:: Prompt ::
In the data below, how many lines contain the word "that"? Answer with the number alone.

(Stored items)
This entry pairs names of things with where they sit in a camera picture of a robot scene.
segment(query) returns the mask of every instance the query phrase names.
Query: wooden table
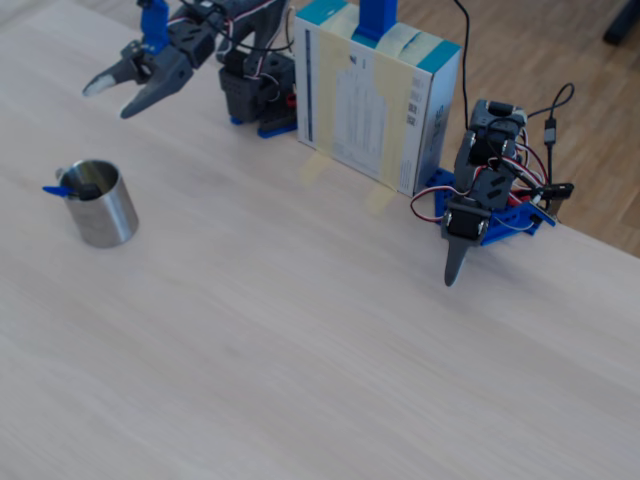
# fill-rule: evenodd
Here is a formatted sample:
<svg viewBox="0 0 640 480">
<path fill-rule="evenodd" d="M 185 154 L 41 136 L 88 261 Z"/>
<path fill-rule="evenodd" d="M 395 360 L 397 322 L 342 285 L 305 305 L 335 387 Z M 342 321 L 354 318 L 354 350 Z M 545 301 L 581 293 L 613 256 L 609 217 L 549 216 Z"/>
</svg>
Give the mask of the wooden table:
<svg viewBox="0 0 640 480">
<path fill-rule="evenodd" d="M 638 478 L 640 261 L 545 227 L 446 288 L 406 197 L 232 126 L 214 66 L 83 99 L 133 36 L 64 2 L 0 35 L 0 478 Z M 141 218 L 112 250 L 40 191 L 92 157 Z"/>
</svg>

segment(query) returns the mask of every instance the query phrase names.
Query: blue clamp
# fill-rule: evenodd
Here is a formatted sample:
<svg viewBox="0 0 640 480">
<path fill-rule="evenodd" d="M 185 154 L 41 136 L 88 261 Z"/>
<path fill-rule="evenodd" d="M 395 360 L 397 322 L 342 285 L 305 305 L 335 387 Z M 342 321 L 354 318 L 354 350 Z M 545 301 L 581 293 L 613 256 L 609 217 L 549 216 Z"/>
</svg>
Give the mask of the blue clamp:
<svg viewBox="0 0 640 480">
<path fill-rule="evenodd" d="M 157 55 L 169 45 L 169 5 L 164 0 L 138 0 L 138 5 L 142 7 L 142 48 Z"/>
<path fill-rule="evenodd" d="M 360 25 L 354 36 L 361 35 L 377 43 L 396 24 L 398 0 L 360 0 Z"/>
<path fill-rule="evenodd" d="M 443 168 L 438 168 L 426 186 L 428 188 L 442 185 L 455 186 L 455 176 Z M 441 217 L 444 215 L 447 209 L 447 201 L 453 196 L 453 193 L 449 190 L 440 190 L 434 193 L 435 214 L 437 217 Z M 489 245 L 523 232 L 531 236 L 535 235 L 541 224 L 531 221 L 533 215 L 544 220 L 552 227 L 556 226 L 556 221 L 552 217 L 529 202 L 518 205 L 517 207 L 508 206 L 504 210 L 494 210 L 492 212 L 489 228 L 481 245 Z"/>
</svg>

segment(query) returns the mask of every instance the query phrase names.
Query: black cable
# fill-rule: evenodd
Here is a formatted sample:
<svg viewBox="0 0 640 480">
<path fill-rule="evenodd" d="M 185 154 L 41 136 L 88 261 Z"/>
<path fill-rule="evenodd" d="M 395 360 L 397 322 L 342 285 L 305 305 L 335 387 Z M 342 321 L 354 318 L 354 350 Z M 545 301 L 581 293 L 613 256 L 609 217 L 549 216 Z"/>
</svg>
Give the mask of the black cable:
<svg viewBox="0 0 640 480">
<path fill-rule="evenodd" d="M 287 9 L 287 18 L 285 19 L 284 24 L 284 37 L 287 40 L 287 49 L 289 50 L 289 53 L 293 55 L 293 49 L 291 48 L 291 45 L 293 45 L 293 42 L 295 42 L 295 38 L 293 40 L 289 38 L 289 14 L 291 13 L 291 9 L 292 7 L 288 7 Z"/>
<path fill-rule="evenodd" d="M 467 19 L 467 27 L 464 35 L 464 50 L 462 52 L 462 96 L 464 97 L 464 127 L 469 130 L 469 101 L 467 100 L 467 50 L 469 49 L 469 36 L 471 34 L 471 19 L 469 12 L 462 6 L 459 0 L 453 0 Z"/>
<path fill-rule="evenodd" d="M 560 97 L 562 96 L 562 94 L 564 93 L 564 91 L 570 88 L 571 91 L 569 92 L 569 96 L 567 98 L 565 98 L 562 102 L 558 103 L 558 100 L 560 99 Z M 533 113 L 529 114 L 529 118 L 531 117 L 535 117 L 536 115 L 540 115 L 541 113 L 545 113 L 545 112 L 551 112 L 549 114 L 549 118 L 553 118 L 553 113 L 555 111 L 556 108 L 562 107 L 563 105 L 566 105 L 567 103 L 569 103 L 569 100 L 571 100 L 573 98 L 573 94 L 576 91 L 576 86 L 569 82 L 566 83 L 562 86 L 562 88 L 560 89 L 560 91 L 558 92 L 558 94 L 556 95 L 556 98 L 554 98 L 553 103 L 551 104 L 550 107 L 547 108 L 543 108 L 542 110 L 536 110 Z"/>
<path fill-rule="evenodd" d="M 193 5 L 191 5 L 189 2 L 187 2 L 187 0 L 180 0 L 180 3 L 182 3 L 185 7 L 187 7 L 197 18 L 202 18 L 202 16 L 200 15 L 200 12 L 198 12 L 198 10 L 196 10 Z M 285 45 L 284 47 L 278 47 L 278 48 L 259 48 L 259 47 L 254 47 L 252 45 L 246 45 L 244 43 L 241 42 L 234 42 L 233 38 L 231 38 L 229 35 L 227 35 L 226 32 L 220 30 L 218 27 L 216 27 L 213 22 L 211 22 L 211 20 L 209 20 L 207 17 L 204 18 L 204 21 L 207 22 L 209 24 L 209 26 L 211 28 L 213 28 L 213 30 L 222 35 L 224 38 L 226 38 L 227 40 L 229 40 L 231 42 L 231 45 L 235 45 L 236 47 L 244 47 L 244 48 L 248 48 L 249 50 L 253 50 L 255 52 L 283 52 L 285 50 L 290 50 L 291 49 L 291 45 L 293 45 L 293 41 L 289 42 L 287 45 Z"/>
<path fill-rule="evenodd" d="M 553 145 L 547 145 L 547 177 L 549 178 L 549 185 L 551 185 L 551 179 L 553 178 Z"/>
</svg>

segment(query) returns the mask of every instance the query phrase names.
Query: metal cup
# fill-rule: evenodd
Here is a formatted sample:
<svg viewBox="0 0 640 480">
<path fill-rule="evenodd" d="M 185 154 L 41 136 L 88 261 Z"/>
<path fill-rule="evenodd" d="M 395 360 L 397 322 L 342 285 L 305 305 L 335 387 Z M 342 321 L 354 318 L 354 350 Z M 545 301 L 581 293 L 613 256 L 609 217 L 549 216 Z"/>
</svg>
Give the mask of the metal cup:
<svg viewBox="0 0 640 480">
<path fill-rule="evenodd" d="M 70 195 L 67 208 L 89 245 L 109 248 L 129 240 L 138 229 L 138 215 L 118 168 L 104 160 L 82 160 L 56 171 L 61 187 L 74 192 L 94 188 L 92 199 Z"/>
</svg>

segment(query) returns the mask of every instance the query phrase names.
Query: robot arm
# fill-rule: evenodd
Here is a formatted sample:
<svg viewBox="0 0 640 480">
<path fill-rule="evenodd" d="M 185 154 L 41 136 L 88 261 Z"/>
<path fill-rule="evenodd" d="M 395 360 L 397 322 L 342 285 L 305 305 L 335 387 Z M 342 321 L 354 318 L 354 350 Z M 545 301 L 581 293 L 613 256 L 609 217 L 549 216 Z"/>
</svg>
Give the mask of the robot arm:
<svg viewBox="0 0 640 480">
<path fill-rule="evenodd" d="M 83 91 L 85 96 L 93 96 L 131 80 L 144 85 L 123 108 L 122 118 L 179 92 L 193 71 L 215 52 L 218 34 L 225 37 L 218 52 L 222 62 L 249 34 L 255 34 L 253 49 L 244 60 L 244 75 L 259 76 L 288 0 L 194 0 L 171 18 L 164 0 L 138 0 L 138 5 L 142 8 L 142 41 L 129 43 L 120 53 L 121 60 L 97 75 Z"/>
</svg>

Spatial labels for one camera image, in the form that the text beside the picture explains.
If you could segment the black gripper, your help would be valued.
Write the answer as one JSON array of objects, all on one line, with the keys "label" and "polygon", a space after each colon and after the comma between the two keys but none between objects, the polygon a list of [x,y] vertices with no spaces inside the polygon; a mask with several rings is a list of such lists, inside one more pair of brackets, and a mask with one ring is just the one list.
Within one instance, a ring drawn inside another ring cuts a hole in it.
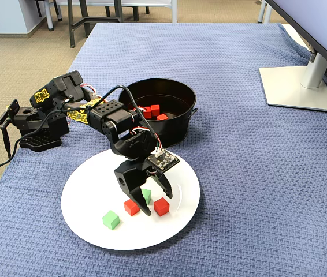
[{"label": "black gripper", "polygon": [[172,198],[172,187],[164,173],[158,170],[148,159],[126,160],[114,171],[121,189],[132,199],[138,207],[147,215],[151,216],[151,211],[147,205],[145,196],[150,194],[147,189],[140,187],[146,183],[148,177],[151,178],[163,189],[168,198]]}]

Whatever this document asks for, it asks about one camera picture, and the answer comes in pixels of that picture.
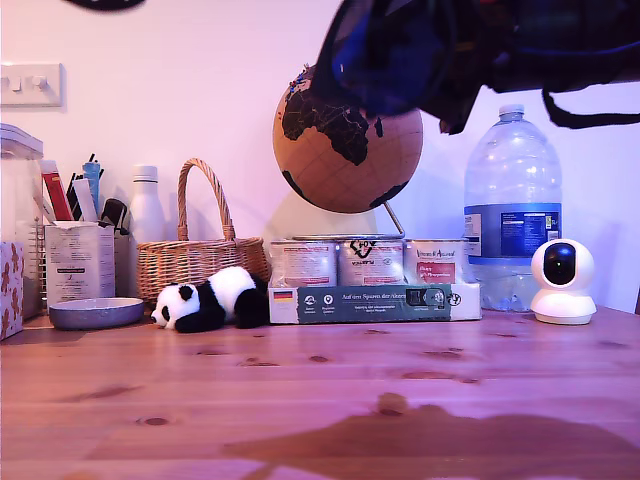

:: Task result ::
2